See the TRANSACTION 16B04, ACTIVE 62863 sec? This transaction has stalled and been alive for a long time. While the querying is running, and waiting, it looks like this:

1
2
3
4
5
6
7
8
9
10
11
12
13
14
15
16
17
18
19
20
21
22
23
24
25
26
27
28
29
30
31
32
33
34
35
36
37
38
39
40
41
42
43
44
45
46
47
48
.
------------
TRANSACTIONS
------------
Trx id counter 16B0D
Purge done for trx's n:o < 16B04 undo n:o < 0
History list length 2530
LIST OF TRANSACTIONS FOR EACH SESSION:
---TRANSACTION 0, not started
MySQL thread id 2, query id 339 localhost root
show engine innodb status
---TRANSACTION 16B06, not started
MySQL thread id 7, query id 250 localhost root
---TRANSACTION 16B0C, ACTIVE 11 sec starting index read
mysql tables in use 1, locked 1
LOCK WAIT 2 lock struct(s), heap size 376, 1 row lock(s)
MySQL thread id 1, query id 333 localhost 127.0.0.1 root Updating
UPDATE `users` SET `last_sign_in_at` = '2012-01-04 15:25:42', `current_sign_in_at` = '2012-01-04 15:25:42', `last_sign_in_ip` = '127.0.0.1', `current_sign_in_ip` = '127.0.0.1', `sign_in_count` = 1, `updated_at` = '2012-01-04 15:25:42' WHERE `users`.`id` = 112
Trx read view will not see trx with id >= 16B0D, sees < 16B04
------- TRX HAS BEEN WAITING 11 SEC FOR THIS LOCK TO BE GRANTED:
RECORD LOCKS space id 0 page no 462 n bits 168 index `PRIMARY` of table `myapp`.`users` trx id 16B0C lock_mode X locks rec but not gap waiting
Record lock, heap no 98 PHYSICAL RECORD: n_fields 18; compact format; info bits 32
 0: len 4; hex 80000070; asc    p;;
 1: len 6; hex 000000016b04; asc     k ;;
 2: len 7; hex 04000002291e44; asc     ) D;;
 3: len 16; hex 75736572406578616d706c652e636f6d; asc user@example.com;;
 4: len 30; hex 243261243034247036376c426b7032726e6148384471747635744b654f75; asc $2a$04$p67lBkp2rnaH8Dqtv5tKeOu; (total 60 bytes);
 5: SQL NULL;
 6: SQL NULL;
 7: SQL NULL;
 8: len 4; hex 80000000; asc     ;;
 9: SQL NULL;
 10: SQL NULL;
 11: SQL NULL;
 12: SQL NULL;
 13: SQL NULL;
 14: len 8; hex 8000124c939ad602; asc    L    ;;
 15: SQL NULL;
 16: len 8; hex 8000124c939ad602; asc    L    ;;
 17: len 8; hex 8000124c939ad602; asc    L    ;;

------------------
---TRANSACTION 16B04, ACTIVE 63275 sec
11 lock struct(s), heap size 1248, 12 row lock(s), undo log entries 10
MySQL thread id 6, query id 249 localhost root
Trx read view will not see trx with id >= 16B05, sees < 16B05

.

Notice the “Trx read view will not see trx with id >= 16B0D, sees < 16B04” which gives the transaction (16B04) we are waiting on.

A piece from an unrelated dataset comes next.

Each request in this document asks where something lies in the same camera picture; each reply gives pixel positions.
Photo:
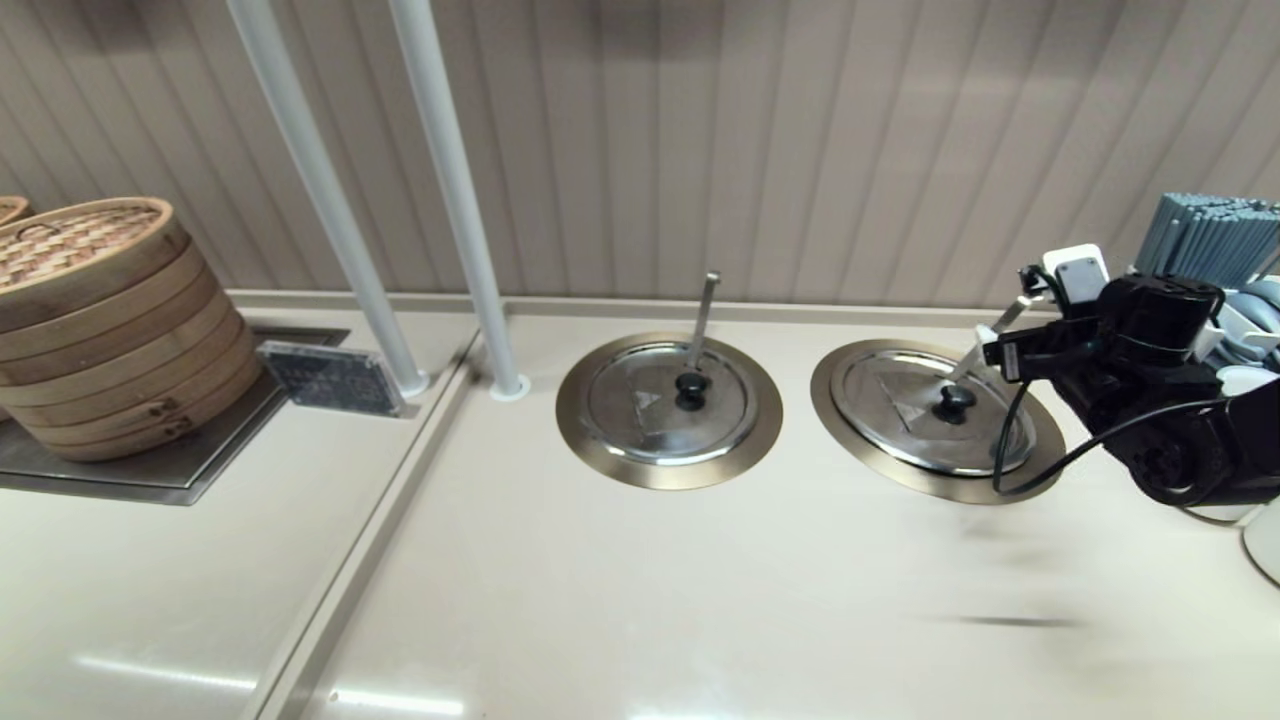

To remedy the situation you can see the active processes in the engine with SHOW PROCESSLIST:

1
2
3
4
5
6
7
8
9
10
11
mysql> show processlist;
+----+------+-----------------+---------------+---------+-------+-------+------------------+
| Id | User | Host            | db            | Command | Time  | State | Info             |
+----+------+-----------------+---------------+---------+-------+-------+------------------+
|  1 | root | localhost:49172 | myapp         | Sleep   |   441 |       | NULL             |
|  2 | root | localhost       | myapp         | Query   |     0 | NULL  | show processlist |
|  5 | root | localhost:49675 | myapp         | Sleep   | 63876 |       | NULL             |
|  6 | root | localhost       | myapp         | Sleep   | 63703 |       | NULL             |
|  7 | root | localhost       | myapp         | Sleep   | 63703 |       | NULL             |
+----+------+-----------------+---------------+---------+-------+-------+------------------+
5 rows in set (0.00 sec)

KILL can then be used to stop any stalled transactions.

1
2
mysql> kill 6;
Query OK, 0 rows affected (0.00 sec)

innotop also appeared useful but I didn’t end up needing it.